Clusterin increases mitochondrial respiratory chain complex I activity and protects against hexavalent chromium-induced cytotoxicity in L-02 hepatocytes

2019 
Previous evidence revealed significant elevated liver cancer mortality in the areas where water was contaminated with hexavalent chromium [Cr(VI)], which highlighted that we should pay more attention to Cr(VI)-induced cytotoxicity in hepatocytes. We found that Clusterin (CLU) was up-regulated in Cr(VI)-exposed L-02 hepatocytes, but the role CLU played in Cr(VI)-induced cytotoxicity has never been explored. In the present study, we demonstrate Cr(VI) targeted mitochondrial respiratory chain complex I (MRCC I) activity and induced reactive oxygen species (ROS) accumulation, which caused mitochondrial damage that was characterized by the increase of permeability transition pore (PTP) open rate, the collapse of mitochondrial membrane potential (MMP), and the release of apoptosis-inducing factor (AIF) and Cytochrome C (Cyt C) from mitochondria to cytoplasm, which then induced cell viability loss and increased aspartate transaminase (AST)/alanine transaminase (ALT) leakage.
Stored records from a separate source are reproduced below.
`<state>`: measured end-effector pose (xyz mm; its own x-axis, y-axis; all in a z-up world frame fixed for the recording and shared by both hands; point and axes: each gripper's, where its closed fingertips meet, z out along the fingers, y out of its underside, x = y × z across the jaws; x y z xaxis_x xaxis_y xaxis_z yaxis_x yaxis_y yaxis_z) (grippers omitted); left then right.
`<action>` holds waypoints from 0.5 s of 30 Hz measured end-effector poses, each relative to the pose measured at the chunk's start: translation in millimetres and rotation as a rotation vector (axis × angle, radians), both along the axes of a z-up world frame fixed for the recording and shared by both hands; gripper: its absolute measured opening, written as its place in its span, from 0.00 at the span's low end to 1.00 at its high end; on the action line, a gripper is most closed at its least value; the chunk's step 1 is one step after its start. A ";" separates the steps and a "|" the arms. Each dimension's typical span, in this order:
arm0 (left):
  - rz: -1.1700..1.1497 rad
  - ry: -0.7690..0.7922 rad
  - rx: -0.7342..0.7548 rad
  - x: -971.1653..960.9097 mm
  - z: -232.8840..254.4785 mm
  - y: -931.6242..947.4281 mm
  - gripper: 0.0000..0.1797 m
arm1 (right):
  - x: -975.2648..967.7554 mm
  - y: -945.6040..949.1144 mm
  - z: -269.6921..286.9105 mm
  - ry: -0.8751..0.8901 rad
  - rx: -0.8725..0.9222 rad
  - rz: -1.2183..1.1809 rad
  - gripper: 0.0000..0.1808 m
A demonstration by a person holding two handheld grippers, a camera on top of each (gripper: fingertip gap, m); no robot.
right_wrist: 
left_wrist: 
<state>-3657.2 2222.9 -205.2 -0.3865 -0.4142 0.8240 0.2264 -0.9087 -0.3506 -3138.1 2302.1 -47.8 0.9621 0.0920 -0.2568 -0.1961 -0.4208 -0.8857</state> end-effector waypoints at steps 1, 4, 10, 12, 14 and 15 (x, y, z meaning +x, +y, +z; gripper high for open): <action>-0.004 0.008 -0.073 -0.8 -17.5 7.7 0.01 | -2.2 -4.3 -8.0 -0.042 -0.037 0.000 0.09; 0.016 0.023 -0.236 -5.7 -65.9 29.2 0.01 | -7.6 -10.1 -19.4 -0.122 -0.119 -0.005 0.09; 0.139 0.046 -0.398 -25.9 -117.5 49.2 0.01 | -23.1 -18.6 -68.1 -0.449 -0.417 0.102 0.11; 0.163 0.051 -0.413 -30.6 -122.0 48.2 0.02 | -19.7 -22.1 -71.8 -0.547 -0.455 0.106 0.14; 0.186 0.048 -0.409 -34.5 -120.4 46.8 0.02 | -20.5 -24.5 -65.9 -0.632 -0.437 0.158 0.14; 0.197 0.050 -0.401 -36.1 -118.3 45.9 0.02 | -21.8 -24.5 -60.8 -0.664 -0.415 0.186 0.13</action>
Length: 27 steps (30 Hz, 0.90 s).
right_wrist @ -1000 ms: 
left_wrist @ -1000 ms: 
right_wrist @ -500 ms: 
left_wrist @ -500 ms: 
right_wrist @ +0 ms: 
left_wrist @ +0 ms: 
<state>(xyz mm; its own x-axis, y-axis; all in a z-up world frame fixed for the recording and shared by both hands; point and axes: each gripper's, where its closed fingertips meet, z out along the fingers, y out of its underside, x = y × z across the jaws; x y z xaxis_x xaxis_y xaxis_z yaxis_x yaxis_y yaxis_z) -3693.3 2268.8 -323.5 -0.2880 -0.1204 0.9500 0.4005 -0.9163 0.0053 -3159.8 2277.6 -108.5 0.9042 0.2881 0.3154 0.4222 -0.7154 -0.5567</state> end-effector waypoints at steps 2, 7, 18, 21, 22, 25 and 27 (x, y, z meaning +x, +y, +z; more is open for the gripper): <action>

We reveal that Cr(VI) may regulate CLU expression through the ROS-ataxia telangiectasia mutant (ATM)–insulin-like growth factor 1 (IGF-1) axis, and CLU expression was positively correlated to MRCC I activity. We further confirmed that CLU may regulate MRCC I activity via modulating its subunit nicotinamide adenine dinucleotide dehydrogenase (ubiquinone) Fe–S protein 3 (NDUFS3) expression. By the establishment of CLU over-expression cells, we found that over-expression of CLU alleviated Cr(VI)-induced MRCC I inhibition and further rescued cell viability loss and reduced AST and ALT leakage. Thus, we reached the conclusion that the CLU-induced increase of MRCC I activity protected against Cr(VI)-induced cytotoxicity. The present research will provide new experimental evidence for thoroughly clarifying the cytotoxicity and the carcinogenic mechanism of Cr(VI).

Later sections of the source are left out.